= Work to complete =
A word-for-word copy of the whole listing is required.

BEGIN Source material

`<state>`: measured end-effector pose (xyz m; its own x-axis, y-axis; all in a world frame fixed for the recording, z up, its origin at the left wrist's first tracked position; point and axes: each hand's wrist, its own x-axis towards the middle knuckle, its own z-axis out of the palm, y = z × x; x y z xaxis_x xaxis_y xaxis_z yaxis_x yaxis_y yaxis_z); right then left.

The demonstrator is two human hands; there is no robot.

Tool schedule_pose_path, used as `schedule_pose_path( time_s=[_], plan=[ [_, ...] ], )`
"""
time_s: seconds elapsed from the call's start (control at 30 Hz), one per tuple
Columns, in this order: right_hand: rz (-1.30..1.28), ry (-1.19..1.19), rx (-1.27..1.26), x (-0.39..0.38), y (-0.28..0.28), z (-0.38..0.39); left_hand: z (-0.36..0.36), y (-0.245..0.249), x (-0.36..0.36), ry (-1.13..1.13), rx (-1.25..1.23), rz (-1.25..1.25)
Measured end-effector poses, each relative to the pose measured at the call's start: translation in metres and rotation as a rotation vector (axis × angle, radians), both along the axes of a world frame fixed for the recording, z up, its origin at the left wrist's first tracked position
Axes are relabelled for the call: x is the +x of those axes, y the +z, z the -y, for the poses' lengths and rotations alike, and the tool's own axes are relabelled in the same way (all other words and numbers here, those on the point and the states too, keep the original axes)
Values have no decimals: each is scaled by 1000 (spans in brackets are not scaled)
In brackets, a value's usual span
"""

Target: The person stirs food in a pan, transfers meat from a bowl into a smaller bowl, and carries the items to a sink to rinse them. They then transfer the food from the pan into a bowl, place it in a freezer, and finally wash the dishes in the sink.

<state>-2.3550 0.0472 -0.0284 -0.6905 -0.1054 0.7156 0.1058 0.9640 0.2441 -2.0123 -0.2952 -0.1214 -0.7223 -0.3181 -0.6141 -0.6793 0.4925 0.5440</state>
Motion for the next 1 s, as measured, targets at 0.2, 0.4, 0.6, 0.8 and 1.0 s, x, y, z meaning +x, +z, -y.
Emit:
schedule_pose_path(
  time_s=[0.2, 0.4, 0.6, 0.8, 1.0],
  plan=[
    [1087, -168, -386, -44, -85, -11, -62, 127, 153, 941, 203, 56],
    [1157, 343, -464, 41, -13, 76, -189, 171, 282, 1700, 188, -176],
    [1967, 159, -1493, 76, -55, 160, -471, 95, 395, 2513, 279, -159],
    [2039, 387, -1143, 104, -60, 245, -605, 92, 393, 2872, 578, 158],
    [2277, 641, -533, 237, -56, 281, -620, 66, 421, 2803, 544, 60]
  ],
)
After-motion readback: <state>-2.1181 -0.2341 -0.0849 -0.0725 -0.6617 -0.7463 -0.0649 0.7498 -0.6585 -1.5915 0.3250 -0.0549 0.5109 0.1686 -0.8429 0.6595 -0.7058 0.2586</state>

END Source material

= Expected answer =
`<state>`: measured end-effector pose (xyz m; its own x-axis, y-axis; all in a world frame fixed for the recording, z up, its origin at the left wrist's first tracked position; point and axes: each hand's wrist, its own x-axis towards the middle knuckle, its own z-axis out of the palm, y = z × x; x y z xaxis_x xaxis_y xaxis_z yaxis_x yaxis_y yaxis_z); right then left.

The demonstrator is two human hands; there is no robot.

Tool schedule_pose_path, used as `schedule_pose_path( time_s=[_], plan=[ [_, ...] ], )`
"""
time_s: seconds elapsed from the call's start (control at 30 Hz), one per tuple
Columns, in this order: right_hand: rz (-1.30..1.28), ry (-1.19..1.19), rx (-1.27..1.26), x (-0.39..0.38), y (-0.28..0.28), z (-0.38..0.39); left_hand: z (-0.36..0.36), y (-0.245..0.249), x (-0.36..0.36), ry (-1.13..1.13), rx (-1.25..1.23), rz (-1.25..1.25)
Measured end-effector poses, each relative to the pose measured at the call's start: translation in metres and rotation as a rotation vector (axis × angle, radians), both along the axes of a world frame fixed for the recording, z up, its origin at the left wrist's first tracked position
Axes are relabelled for the call: x is the +x of those axes, y the +z, z the -y, for the poses' lengths and rotations alike, and the tool's own axes are relabelled in the same way (all other words and numbers here, those on the point and the states too, keep the original axes)
Values have no decimals: each is scaled by 1000 (spans in brackets are not scaled)
In brackets, a value's usual span
"""

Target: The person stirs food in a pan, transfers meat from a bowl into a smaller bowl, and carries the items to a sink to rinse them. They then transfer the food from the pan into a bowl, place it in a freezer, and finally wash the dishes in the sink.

<state>-2.3550 0.0472 -0.0284 -0.6905 -0.1054 0.7156 0.1058 0.9640 0.2441 -2.0123 -0.2952 -0.1214 -0.7223 -0.3181 -0.6141 -0.6793 0.4925 0.5440</state>
Motion for the next 1 s, as measured, targets at 0.2, 0.4, 0.6, 0.8 and 1.0 s, x, y, z meaning +x, +z, -y.
Emit:
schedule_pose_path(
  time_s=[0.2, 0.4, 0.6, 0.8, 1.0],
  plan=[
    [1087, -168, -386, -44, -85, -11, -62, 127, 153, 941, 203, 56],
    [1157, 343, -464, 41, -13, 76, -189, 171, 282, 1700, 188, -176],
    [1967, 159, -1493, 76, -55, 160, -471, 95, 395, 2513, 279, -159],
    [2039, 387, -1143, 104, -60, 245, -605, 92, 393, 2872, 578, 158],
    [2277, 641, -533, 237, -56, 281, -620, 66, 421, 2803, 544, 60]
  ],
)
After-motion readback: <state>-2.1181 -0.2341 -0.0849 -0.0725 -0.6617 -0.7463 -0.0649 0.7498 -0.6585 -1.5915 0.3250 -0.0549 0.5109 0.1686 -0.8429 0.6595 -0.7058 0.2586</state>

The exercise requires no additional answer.